#### Task item:
Find all lines in the records that include the word "Reply", and copy them out.

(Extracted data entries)
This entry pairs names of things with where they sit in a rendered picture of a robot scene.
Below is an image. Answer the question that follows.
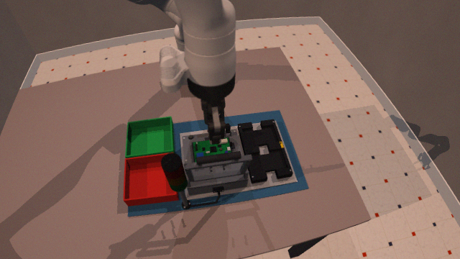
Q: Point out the green bin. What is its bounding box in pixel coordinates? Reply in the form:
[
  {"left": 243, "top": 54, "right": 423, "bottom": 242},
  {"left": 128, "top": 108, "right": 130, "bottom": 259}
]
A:
[{"left": 125, "top": 117, "right": 175, "bottom": 158}]

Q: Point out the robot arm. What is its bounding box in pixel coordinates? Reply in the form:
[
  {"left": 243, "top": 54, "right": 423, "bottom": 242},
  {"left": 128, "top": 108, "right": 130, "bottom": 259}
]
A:
[{"left": 128, "top": 0, "right": 236, "bottom": 94}]

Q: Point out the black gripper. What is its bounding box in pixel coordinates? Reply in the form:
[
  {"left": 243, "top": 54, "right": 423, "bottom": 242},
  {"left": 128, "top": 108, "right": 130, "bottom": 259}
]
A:
[{"left": 187, "top": 71, "right": 236, "bottom": 145}]

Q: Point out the red open-top bin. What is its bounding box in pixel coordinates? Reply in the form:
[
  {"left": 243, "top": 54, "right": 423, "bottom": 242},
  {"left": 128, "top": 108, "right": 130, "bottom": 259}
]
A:
[{"left": 124, "top": 153, "right": 179, "bottom": 206}]

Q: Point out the green circuit board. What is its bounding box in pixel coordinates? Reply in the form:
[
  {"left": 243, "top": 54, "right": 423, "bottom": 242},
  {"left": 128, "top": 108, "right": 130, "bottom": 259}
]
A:
[{"left": 193, "top": 137, "right": 231, "bottom": 162}]

#### Answer for the task:
Q: Point out the green bin. What is its bounding box in pixel coordinates? Reply in the form:
Q: Point out the robot arm. What is its bounding box in pixel coordinates? Reply in the form:
Q: Point out the black gripper. What is its bounding box in pixel coordinates? Reply in the form:
Q: Point out the red open-top bin. What is its bounding box in pixel coordinates? Reply in the form:
Q: Point out the green circuit board. What is its bounding box in pixel coordinates? Reply in the form:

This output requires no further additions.